# Sentence Classification (Sentiment) — Linear Probe vs Full Fine-Tuning on **TweetEval: Sentiment**

**Audience:** 4th-year Computer Science students  
**Task:** Multi-class sentiment classification (**negative / neutral / positive**) on the **TweetEval** benchmark (subset: `sentiment`).

You'll build and compare two approaches using a Hugging Face encoder:
1. **Linear Probe (Frozen Encoder):** Freeze the transformer encoder and train only a small classification head.
2. **Full Fine-Tuning:** Unfreeze the encoder and fine-tune end-to-end.

We'll evaluate both on the same test set and visualize improvements.



## 0) Setup & Reproducibility

Run this cell to (optionally) install dependencies and set the random seed.  
If running on a managed environment (e.g., Colab) uncomment the `pip` line.


In [None]:

# If needed, uncomment to install:
# %pip install -U transformers datasets accelerate evaluate scikit-learn matplotlib

import os, random, time, json
import numpy as np

import evaluate
import torch
from datasets import load_dataset, DatasetDict
from transformers import (AutoTokenizer, AutoModelForSequenceClassification,
                          DataCollatorWithPadding, TrainingArguments, Trainer)

from sklearn.metrics import confusion_matrix, classification_report
import matplotlib.pyplot as plt

SEED = 42
def set_seed(seed=SEED):
    random.seed(seed)
    np.random.seed(seed)
    torch.manual_seed(seed)
    torch.cuda.manual_seed_all(seed)
    torch.backends.cudnn.deterministic = True
    torch.backends.cudnn.benchmark = False

set_seed()
print("Torch:", torch.__version__, "| CUDA available:", torch.cuda.is_available())



## 1) Configuration

Tweak hyperparameters here. To make a quick run on CPU, use a **subset_fraction** like `0.3`. Set to `None` for the full dataset.


In [None]:

CONFIG = {
    "dataset_name": "tweet_eval",
    "dataset_subset": "sentiment",   # 3-way: negative(0), neutral(1), positive(2)
    "text_col": "text",
    "label_col": "label",
    "labels": ["negative", "neutral", "positive"],
    "model_name": "distilbert-base-uncased",
    "max_length": 128,
    "per_device_train_batch_size": 16,
    "per_device_eval_batch_size": 32,
    "epochs_probe": 2,           # linear-probe training epochs
    "epochs_finetune": 3,        # full finetune epochs
    "learning_rate_probe": 5e-4, # higher since only head trains
    "learning_rate_finetune": 2e-5,
    "weight_decay": 0.01,
    "warmup_ratio": 0.06,
    "subset_fraction": 0.3,      # None for full data; use fraction like 0.3 for speed
    "output_dir": "checkpoints_tweeteval_sentiment"
}
print(json.dumps(CONFIG, indent=2))



## 2) Load the **TweetEval: Sentiment** Dataset

We use the **TweetEval** benchmark (not GLUE). The `sentiment` subset has labels: 0=negative, 1=neutral, 2=positive.  
Splits: `train`, `validation`, `test`.


In [None]:

raw = load_dataset(CONFIG["dataset_name"], CONFIG["dataset_subset"])
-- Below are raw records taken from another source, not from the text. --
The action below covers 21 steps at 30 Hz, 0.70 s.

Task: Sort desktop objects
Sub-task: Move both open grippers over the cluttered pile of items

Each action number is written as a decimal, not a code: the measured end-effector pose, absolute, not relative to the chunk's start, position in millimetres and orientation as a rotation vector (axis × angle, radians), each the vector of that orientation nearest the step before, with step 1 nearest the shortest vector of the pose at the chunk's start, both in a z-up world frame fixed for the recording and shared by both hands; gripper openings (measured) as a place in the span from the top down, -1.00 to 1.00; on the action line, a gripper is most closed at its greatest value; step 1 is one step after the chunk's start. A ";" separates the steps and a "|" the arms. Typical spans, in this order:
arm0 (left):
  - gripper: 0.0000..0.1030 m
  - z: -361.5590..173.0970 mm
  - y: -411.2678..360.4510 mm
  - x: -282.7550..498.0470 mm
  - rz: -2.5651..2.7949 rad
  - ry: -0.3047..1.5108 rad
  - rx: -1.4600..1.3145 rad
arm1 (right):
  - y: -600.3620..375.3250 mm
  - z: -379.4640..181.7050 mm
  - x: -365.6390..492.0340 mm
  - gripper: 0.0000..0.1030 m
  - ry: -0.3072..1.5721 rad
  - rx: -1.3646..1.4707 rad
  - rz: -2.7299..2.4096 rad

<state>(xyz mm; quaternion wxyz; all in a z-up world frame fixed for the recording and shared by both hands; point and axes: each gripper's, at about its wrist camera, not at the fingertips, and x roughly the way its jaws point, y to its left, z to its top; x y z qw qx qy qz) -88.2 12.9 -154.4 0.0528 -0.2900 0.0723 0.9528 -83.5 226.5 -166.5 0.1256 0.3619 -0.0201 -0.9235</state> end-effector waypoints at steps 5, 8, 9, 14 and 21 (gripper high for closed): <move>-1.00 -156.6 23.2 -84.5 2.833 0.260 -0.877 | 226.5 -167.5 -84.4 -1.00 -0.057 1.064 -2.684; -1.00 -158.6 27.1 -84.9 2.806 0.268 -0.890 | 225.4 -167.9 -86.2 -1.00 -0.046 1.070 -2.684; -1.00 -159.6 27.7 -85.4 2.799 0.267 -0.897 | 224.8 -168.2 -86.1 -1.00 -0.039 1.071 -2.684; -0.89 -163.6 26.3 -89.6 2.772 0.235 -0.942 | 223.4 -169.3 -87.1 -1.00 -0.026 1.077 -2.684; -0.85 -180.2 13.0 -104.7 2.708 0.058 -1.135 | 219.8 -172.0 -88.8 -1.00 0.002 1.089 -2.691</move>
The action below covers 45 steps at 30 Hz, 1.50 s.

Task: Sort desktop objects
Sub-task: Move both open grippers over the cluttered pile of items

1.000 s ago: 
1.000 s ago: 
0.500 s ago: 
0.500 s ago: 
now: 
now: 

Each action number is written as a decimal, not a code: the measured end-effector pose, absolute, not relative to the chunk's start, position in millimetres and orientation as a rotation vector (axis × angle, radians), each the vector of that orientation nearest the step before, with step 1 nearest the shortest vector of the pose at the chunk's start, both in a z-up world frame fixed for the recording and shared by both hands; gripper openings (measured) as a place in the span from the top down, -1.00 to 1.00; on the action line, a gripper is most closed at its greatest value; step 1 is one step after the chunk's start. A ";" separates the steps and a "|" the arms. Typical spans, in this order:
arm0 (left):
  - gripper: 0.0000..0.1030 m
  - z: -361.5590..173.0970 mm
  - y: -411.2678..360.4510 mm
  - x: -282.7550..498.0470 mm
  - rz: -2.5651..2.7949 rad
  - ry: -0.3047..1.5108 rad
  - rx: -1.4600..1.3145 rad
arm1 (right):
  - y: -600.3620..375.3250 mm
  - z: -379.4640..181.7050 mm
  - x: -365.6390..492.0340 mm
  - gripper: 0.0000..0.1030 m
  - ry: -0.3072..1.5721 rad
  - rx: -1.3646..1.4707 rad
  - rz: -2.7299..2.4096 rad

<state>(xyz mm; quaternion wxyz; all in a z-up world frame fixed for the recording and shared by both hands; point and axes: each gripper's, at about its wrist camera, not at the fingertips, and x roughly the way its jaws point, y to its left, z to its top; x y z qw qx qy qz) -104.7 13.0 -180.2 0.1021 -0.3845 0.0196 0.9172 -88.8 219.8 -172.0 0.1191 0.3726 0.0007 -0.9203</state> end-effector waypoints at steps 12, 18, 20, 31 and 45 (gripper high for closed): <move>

# Optionally downsample for a quick demo run
subset_fraction = CONFIG["subset_fraction"]
if subset_fraction is not None and 0 < subset_fraction < 1:
    def take_fraction(dset, frac):
        n = max(30, int(len(dset) * frac))  # keep a minimum
        return dset.shuffle(seed=SEED).select(range(n))
    raw = DatasetDict({
        "train": take_fraction(raw["train"], subset_fraction),
        "validation": take_fraction(raw["validation"], subset_fraction),
        "test": raw["test"]  # keep full test for better generalization measurement
    })

raw



## 3) Tokenization

We use the tokenizer associated with the chosen encoder. Tweets are short; we cap `max_length` to keep it efficient.


In [None]:

tokenizer = AutoTokenizer.from_pretrained(CONFIG["model_name"], use_fast=True)

def tokenize_fn(batch):
    return tokenizer(batch[CONFIG["text_col"]], truncation=True, max_length=CONFIG["max_length"])

remove_cols = [c for c in raw["train"].column_names if c not in (CONFIG["text_col"], CONFIG["label_col"])]
tokenized = raw.map(tokenize_fn, batched=True, remove_columns=remove_cols)
data_collator = DataCollatorWithPadding(tokenizer=tokenizer)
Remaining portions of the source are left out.